[Excerpts from a dataset]
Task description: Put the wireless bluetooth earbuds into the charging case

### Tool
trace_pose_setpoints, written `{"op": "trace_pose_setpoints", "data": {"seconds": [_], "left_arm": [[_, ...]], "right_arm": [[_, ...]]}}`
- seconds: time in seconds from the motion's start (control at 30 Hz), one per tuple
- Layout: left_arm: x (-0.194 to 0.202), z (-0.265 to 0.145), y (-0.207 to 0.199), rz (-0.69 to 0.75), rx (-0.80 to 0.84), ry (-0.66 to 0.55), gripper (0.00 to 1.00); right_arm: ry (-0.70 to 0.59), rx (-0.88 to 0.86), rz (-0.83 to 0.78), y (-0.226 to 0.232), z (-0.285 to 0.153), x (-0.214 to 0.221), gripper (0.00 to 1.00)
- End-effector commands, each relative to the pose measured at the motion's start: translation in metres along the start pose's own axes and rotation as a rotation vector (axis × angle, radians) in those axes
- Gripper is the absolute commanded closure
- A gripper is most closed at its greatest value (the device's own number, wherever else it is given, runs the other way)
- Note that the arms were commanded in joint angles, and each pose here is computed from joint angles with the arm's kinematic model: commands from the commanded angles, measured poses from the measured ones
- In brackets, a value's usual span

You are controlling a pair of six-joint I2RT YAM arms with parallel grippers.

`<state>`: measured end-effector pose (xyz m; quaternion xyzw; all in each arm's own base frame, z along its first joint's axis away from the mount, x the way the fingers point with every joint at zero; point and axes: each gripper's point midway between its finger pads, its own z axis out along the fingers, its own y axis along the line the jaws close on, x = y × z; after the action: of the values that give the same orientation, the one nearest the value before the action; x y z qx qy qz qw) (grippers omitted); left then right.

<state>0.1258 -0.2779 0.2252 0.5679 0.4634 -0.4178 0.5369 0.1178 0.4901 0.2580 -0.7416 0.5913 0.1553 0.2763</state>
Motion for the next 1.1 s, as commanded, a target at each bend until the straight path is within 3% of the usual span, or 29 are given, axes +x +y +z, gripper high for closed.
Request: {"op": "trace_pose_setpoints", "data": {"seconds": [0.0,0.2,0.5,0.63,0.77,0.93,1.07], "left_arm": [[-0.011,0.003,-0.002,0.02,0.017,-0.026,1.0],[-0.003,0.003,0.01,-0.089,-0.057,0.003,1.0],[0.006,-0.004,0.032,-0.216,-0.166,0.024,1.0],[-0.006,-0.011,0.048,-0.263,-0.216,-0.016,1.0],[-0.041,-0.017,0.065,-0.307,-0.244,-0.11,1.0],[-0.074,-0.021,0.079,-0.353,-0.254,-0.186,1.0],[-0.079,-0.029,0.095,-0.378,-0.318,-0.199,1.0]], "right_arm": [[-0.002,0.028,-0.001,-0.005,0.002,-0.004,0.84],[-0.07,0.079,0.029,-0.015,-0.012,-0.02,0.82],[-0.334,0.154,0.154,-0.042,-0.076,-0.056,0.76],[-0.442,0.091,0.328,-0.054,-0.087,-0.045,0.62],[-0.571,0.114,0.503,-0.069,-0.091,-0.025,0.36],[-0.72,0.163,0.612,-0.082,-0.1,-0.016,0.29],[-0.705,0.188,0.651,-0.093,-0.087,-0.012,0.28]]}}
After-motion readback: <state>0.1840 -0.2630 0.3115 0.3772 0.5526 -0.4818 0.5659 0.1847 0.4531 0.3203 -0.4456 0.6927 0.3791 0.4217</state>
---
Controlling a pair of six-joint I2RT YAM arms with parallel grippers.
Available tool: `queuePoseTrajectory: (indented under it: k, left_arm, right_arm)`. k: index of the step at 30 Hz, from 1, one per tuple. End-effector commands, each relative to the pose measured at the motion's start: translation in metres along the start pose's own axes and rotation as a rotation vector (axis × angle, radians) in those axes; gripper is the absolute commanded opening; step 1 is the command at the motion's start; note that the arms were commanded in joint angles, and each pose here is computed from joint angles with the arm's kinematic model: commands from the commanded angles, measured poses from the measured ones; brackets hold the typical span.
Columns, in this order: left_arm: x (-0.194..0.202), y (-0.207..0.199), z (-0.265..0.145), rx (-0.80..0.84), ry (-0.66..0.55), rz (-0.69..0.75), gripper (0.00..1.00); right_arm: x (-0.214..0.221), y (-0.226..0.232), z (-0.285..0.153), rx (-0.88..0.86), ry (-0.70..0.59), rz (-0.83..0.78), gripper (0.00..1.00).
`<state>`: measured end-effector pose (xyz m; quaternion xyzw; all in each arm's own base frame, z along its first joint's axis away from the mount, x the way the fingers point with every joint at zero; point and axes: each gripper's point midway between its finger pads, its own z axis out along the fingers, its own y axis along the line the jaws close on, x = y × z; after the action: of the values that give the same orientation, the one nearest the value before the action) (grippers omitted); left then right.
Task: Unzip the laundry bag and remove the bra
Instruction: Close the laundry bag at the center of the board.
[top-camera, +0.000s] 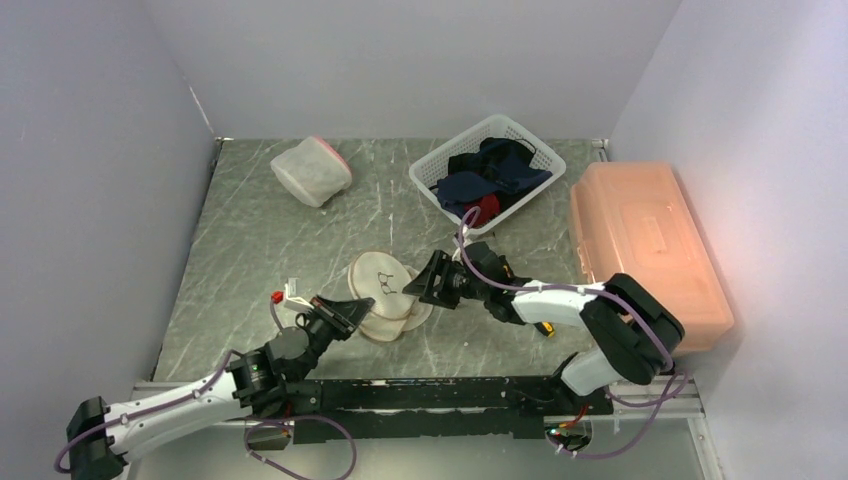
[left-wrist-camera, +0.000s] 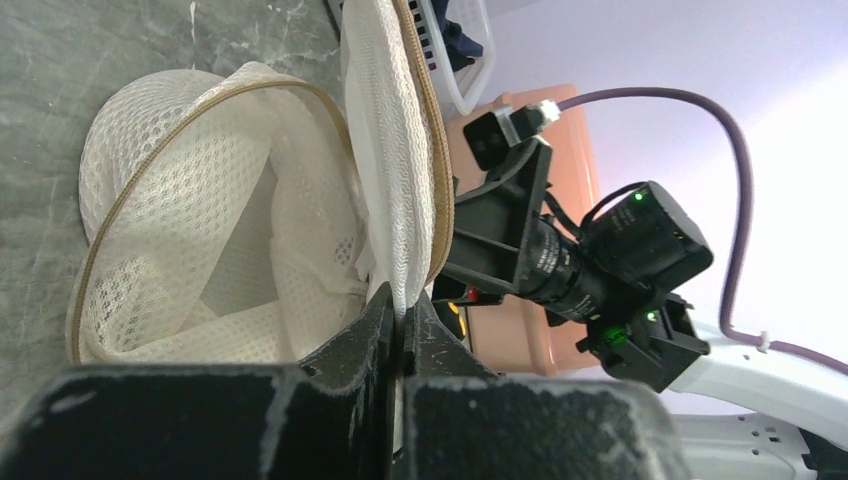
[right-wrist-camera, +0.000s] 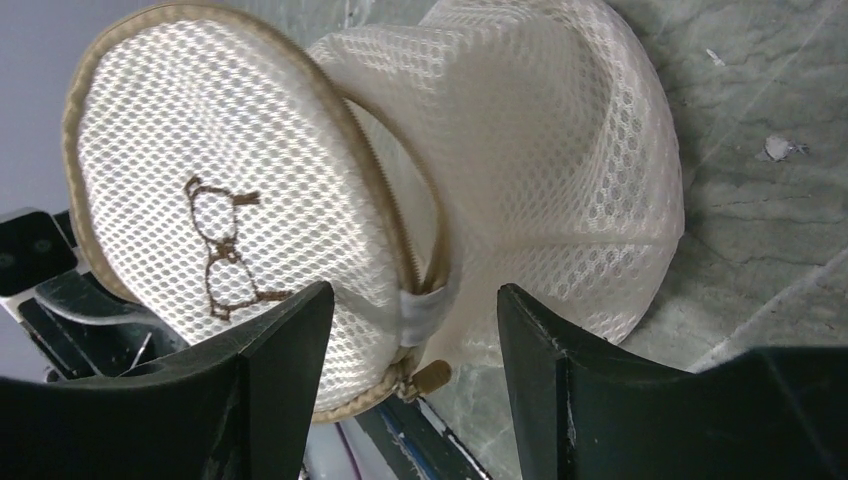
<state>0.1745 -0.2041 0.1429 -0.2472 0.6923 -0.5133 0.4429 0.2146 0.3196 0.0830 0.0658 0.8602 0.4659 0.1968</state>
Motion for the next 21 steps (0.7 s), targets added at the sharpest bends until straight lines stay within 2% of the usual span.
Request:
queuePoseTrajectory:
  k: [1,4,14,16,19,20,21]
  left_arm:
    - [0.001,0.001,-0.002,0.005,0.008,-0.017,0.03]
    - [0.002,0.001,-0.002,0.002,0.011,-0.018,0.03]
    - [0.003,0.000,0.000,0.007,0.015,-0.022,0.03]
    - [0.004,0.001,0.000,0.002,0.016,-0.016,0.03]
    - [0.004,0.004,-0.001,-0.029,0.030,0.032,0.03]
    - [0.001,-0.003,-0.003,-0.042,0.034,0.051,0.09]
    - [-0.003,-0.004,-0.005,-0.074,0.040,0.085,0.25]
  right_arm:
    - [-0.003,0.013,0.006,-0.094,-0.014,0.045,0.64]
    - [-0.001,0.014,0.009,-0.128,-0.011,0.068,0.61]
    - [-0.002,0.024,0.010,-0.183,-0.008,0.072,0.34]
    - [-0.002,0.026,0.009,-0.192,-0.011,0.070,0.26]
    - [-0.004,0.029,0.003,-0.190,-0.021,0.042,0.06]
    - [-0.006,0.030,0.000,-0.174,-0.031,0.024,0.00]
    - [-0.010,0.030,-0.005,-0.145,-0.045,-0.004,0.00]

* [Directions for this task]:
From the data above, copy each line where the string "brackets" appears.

* [Result below]:
- In brackets, a value's usual span
Available tool: `queuePoseTrajectory: (indented under it: k, left_arm, right_arm)`. k: index of the step at 30 Hz, from 1, one per tuple. End-effector commands, each relative to the pose measured at the motion's start: translation in metres along the start pose's own axes and rotation as a rotation vector (axis × angle, radians) in those axes; gripper is the absolute commanded opening; step 1 is the command at the motion's start; note that the arms were commanded in joint angles, and each pose here is computed from joint angles with the arm's kinematic model: commands from the commanded angles, measured poses from the measured ones; brackets hold the typical span.

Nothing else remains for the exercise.